Your objective
Leave out the images and repeat every entry below exactly.

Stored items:
########################################
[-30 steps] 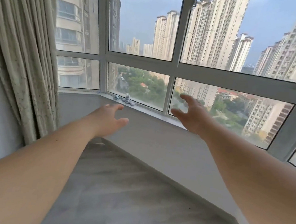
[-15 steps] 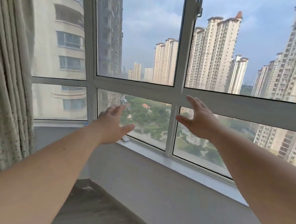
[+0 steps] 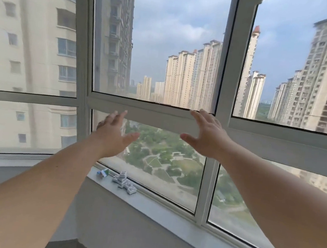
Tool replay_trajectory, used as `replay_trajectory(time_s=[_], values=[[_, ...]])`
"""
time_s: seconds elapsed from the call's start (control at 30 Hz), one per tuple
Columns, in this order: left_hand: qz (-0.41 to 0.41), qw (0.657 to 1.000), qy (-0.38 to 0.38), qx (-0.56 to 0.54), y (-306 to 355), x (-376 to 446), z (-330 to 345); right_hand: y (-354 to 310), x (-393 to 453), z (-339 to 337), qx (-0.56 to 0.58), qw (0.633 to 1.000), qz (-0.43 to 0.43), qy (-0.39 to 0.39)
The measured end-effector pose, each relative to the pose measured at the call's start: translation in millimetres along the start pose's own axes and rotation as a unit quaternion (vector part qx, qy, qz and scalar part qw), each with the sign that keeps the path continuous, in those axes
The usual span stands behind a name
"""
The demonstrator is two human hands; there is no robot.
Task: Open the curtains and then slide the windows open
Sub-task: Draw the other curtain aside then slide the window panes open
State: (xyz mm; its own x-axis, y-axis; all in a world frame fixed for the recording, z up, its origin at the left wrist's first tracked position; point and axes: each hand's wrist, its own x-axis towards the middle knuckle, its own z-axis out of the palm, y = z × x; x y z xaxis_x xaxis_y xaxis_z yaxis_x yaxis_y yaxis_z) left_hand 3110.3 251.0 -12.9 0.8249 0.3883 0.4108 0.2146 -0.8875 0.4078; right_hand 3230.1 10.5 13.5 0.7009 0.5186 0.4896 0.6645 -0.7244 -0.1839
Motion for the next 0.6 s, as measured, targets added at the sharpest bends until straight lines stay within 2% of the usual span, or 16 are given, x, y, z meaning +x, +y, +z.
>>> replay_trajectory(time_s=[0.2, 0.3, 0.43, 0.6], values=[[0.055, 0.996, -0.017, -0.066, -33.5, 137.1, 29.8, -9.8, 124.0, 22.1, -0.081, 0.996, -0.006, 0.033], [0.063, 0.994, -0.025, -0.088, -46.1, 198.8, 42.7, -8.1, 180.4, 33.0, -0.129, 0.991, 0.019, 0.028], [0.068, 0.991, -0.04, -0.106, -35.7, 259.8, 59.1, 0.8, 229.6, 44.4, -0.191, 0.98, 0.049, 0.009], [0.092, 0.994, -0.029, -0.053, 1.0, 313.6, 67.7, 19.0, 270.5, 46.0, -0.24, 0.968, 0.067, 0.009]])
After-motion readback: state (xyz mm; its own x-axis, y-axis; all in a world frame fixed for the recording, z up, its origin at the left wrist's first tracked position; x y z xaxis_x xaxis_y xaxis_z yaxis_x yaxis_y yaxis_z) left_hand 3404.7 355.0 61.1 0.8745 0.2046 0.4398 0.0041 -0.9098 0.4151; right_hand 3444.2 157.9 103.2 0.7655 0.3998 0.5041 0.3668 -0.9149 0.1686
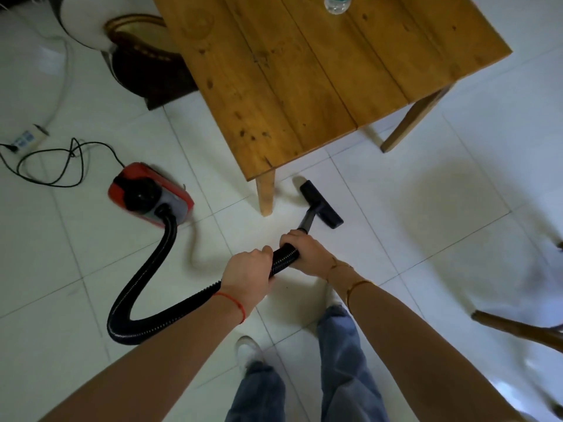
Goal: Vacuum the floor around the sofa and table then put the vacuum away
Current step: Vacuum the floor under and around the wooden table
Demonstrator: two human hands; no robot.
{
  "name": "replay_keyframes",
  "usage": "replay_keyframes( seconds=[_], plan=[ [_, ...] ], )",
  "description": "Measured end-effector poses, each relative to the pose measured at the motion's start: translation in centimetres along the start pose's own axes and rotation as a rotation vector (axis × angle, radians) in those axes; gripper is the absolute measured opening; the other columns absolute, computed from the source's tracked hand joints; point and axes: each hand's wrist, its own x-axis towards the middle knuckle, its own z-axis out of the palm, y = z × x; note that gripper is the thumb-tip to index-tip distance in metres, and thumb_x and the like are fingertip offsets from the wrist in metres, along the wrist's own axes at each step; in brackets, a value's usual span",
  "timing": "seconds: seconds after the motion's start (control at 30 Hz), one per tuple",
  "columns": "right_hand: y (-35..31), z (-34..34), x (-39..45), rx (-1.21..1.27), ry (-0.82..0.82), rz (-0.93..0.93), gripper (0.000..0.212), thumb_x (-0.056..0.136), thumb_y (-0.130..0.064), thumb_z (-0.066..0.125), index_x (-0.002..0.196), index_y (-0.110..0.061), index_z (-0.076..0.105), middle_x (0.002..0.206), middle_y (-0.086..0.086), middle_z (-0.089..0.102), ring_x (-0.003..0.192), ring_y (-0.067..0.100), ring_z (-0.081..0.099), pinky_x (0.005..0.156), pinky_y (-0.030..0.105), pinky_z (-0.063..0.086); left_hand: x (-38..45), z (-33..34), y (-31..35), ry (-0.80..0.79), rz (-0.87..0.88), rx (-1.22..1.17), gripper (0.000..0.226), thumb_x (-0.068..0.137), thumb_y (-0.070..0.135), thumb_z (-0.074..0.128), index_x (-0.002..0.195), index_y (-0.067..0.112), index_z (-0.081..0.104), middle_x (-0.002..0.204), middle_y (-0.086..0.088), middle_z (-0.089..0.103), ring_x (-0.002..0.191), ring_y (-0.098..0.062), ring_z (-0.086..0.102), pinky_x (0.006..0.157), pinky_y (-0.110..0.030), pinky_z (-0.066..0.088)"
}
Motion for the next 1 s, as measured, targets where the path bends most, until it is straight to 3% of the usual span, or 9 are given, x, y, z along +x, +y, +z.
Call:
replay_keyframes(
  seconds=[0.27,0.5,0.73,1.0],
  plan=[
    [-7.3,7.9,-1.3,0.050,0.010,-0.036,0.013,0.076,-0.007,0.066,0.087,-0.007,0.057,0.086,0.010,0.057,0.085,0.021,0.050,0.077,0.035,0.046,-8.0,3.1,-6.0,-0.028,0.009,0.067,0.028,0.090,0.031,0.051,0.112,0.014,0.048,0.100,-0.005,0.065,0.085,-0.024,0.065,0.063,-0.029,0.042],
    [-8.3,9.5,-1.3,0.041,0.025,-0.044,0.012,0.078,-0.008,0.064,0.088,-0.007,0.057,0.085,0.010,0.057,0.085,0.020,0.049,0.077,0.032,0.044,-9.0,3.9,-7.2,-0.033,-0.015,0.082,0.027,0.089,0.030,0.051,0.111,0.015,0.048,0.099,-0.003,0.065,0.086,-0.024,0.065,0.062,-0.028,0.038],
    [-4.4,5.6,-0.5,0.070,0.079,0.045,0.016,0.078,-0.011,0.067,0.089,-0.010,0.056,0.089,0.007,0.056,0.086,0.022,0.050,0.080,0.034,0.046,-4.3,1.3,-4.3,-0.026,0.010,0.097,0.025,0.090,0.028,0.051,0.111,0.015,0.049,0.098,-0.003,0.065,0.086,-0.023,0.065,0.063,-0.028,0.038],
    [4.0,-5.7,0.9,0.048,0.088,0.144,0.018,0.079,-0.012,0.069,0.092,-0.009,0.056,0.089,0.000,0.052,0.087,0.017,0.046,0.081,0.026,0.040,6.9,-3.1,3.1,0.011,0.037,0.015,0.024,0.091,0.028,0.054,0.110,0.014,0.049,0.095,-0.004,0.065,0.082,-0.022,0.065,0.063,-0.028,0.042]
  ],
)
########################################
Output for this exercise
[-30 steps] 
[-15 steps] 
[+0 steps] 
Tool replay_trajectory, used as `replay_trajectory(time_s=[_], values=[[_, ...]])`
"""
time_s: seconds elapsed from the call's start (control at 30 Hz), one per tuple
Columns, in this order: left_hand: qz (-0.41 to 0.41), qw (0.657 to 1.000), qy (-0.38 to 0.38), qx (-0.56 to 0.54), y (-306 to 355), x (-376 to 446), z (-330 to 345); right_hand: y (-354 to 310), x (-393 to 453), z (-339 to 337), qx (-0.56 to 0.58), qw (0.633 to 1.000), qz (-0.43 to 0.43), qy (-0.39 to 0.39)
The measured end-effector pose, each relative to the pose measured at the call's start: translation in millimetres along the start pose's own axes and rotation as a unit quaternion (vector part qx, qy, qz and scalar part qw), each with the sign that keeps the path continuous, in those axes
The usual span stands behind a name
"""
The demonstrator is two human hands; there is no robot.
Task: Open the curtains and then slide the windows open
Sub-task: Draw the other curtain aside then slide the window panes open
State: (xyz mm; its own x-axis, y-axis; all in a world frame fixed for the recording, z up, its origin at the left wrist's first tracked position; point and axes: each hand's wrist, its own x-axis towards the middle knuckle, its own z-axis out of the palm, y = z × x; x y z xaxis_x xaxis_y xaxis_z yaxis_x yaxis_y yaxis_z) left_hand 3110.3 251.0 -12.9 0.8249 0.3883 0.4108 0.2146 -0.8875 0.4078; right_hand 3230.1 10.5 13.5 0.7009 0.5186 0.4896 0.6645 -0.7244 -0.1839
Motion for the next 0.6 s, as measured, targets added at the sharpest bends until straight lines stay within 2% of the usual span, or 16 are given, x, y, z meaning +x, +y, +z.
>>> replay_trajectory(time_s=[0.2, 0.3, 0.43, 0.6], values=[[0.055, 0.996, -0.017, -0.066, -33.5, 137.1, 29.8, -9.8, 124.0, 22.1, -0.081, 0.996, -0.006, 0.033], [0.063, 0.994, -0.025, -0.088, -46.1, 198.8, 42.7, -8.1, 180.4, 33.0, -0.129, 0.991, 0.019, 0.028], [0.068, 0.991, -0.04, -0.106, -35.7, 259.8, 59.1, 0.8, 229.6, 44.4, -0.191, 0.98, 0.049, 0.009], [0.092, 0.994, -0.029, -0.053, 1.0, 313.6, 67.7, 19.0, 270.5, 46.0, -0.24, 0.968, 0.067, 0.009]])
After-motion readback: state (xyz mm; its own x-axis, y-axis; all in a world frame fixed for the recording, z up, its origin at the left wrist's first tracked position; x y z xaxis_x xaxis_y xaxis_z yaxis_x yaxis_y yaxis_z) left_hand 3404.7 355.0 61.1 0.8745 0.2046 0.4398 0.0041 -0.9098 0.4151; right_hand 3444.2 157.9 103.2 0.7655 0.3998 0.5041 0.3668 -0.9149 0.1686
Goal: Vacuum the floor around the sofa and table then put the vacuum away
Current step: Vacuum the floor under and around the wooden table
Demonstrator: two human hands; no robot.
{
  "name": "replay_keyframes",
  "usage": "replay_keyframes( seconds=[_], plan=[ [_, ...] ], )",
  "description": "Measured end-effector poses, each relative to the pose measured at the motion's start: translation in centimetres along the start pose's own axes and rotation as a rotation vector (axis × angle, radians) in those axes; gripper is the absolute measured opening; the other columns absolute, computed from the source's tracked hand joints; point and axes: each hand's wrist, its own x-axis towards the middle knuckle, its own z-axis out of the palm, y = z × x; note that gripper is the thumb-tip to index-tip distance in metres, and thumb_x and the like are fingertip offsets from the wrist in metres, along the wrist's own axes at each step; in brackets, a value's usual span",
  "timing": "seconds: seconds after the motion's start (control at 30 Hz), one per tuple",
  "columns": "right_hand: y (-35..31), z (-34..34), x (-39..45), rx (-1.21..1.27), ry (-0.82..0.82), rz (-0.93..0.93), gripper (0.000..0.212), thumb_x (-0.056..0.136), thumb_y (-0.130..0.064), thumb_z (-0.066..0.125), index_x (-0.002..0.196), index_y (-0.110..0.061), index_z (-0.076..0.105), middle_x (0.002..0.206), middle_y (-0.086..0.086), middle_z (-0.089..0.102), ring_x (-0.003..0.192), ring_y (-0.067..0.100), ring_z (-0.081..0.099), pinky_x (0.005..0.156), pinky_y (-0.030..0.105), pinky_z (-0.063..0.086); left_hand: x (-38..45), z (-33..34), y (-31..35), ry (-0.80..0.79), rz (-0.87..0.88), rx (-1.22..1.17), gripper (0.000..0.226), thumb_x (-0.068..0.137), thumb_y (-0.070..0.135), thumb_z (-0.074..0.128), index_x (-0.002..0.195), index_y (-0.067..0.112), index_z (-0.081..0.104), middle_x (-0.002..0.204), middle_y (-0.086..0.088), middle_z (-0.089..0.103), ring_x (-0.002..0.191), ring_y (-0.098..0.062), ring_z (-0.086..0.102), pinky_x (0.006..0.157), pinky_y (-0.110..0.030), pinky_z (-0.066..0.088)"
}
Motion for the next 1 s, as measured, targets where the path bends most, until it is straight to 3% of the usual span, or 9 are given, x, y, z along +x, +y, +z.
Call:
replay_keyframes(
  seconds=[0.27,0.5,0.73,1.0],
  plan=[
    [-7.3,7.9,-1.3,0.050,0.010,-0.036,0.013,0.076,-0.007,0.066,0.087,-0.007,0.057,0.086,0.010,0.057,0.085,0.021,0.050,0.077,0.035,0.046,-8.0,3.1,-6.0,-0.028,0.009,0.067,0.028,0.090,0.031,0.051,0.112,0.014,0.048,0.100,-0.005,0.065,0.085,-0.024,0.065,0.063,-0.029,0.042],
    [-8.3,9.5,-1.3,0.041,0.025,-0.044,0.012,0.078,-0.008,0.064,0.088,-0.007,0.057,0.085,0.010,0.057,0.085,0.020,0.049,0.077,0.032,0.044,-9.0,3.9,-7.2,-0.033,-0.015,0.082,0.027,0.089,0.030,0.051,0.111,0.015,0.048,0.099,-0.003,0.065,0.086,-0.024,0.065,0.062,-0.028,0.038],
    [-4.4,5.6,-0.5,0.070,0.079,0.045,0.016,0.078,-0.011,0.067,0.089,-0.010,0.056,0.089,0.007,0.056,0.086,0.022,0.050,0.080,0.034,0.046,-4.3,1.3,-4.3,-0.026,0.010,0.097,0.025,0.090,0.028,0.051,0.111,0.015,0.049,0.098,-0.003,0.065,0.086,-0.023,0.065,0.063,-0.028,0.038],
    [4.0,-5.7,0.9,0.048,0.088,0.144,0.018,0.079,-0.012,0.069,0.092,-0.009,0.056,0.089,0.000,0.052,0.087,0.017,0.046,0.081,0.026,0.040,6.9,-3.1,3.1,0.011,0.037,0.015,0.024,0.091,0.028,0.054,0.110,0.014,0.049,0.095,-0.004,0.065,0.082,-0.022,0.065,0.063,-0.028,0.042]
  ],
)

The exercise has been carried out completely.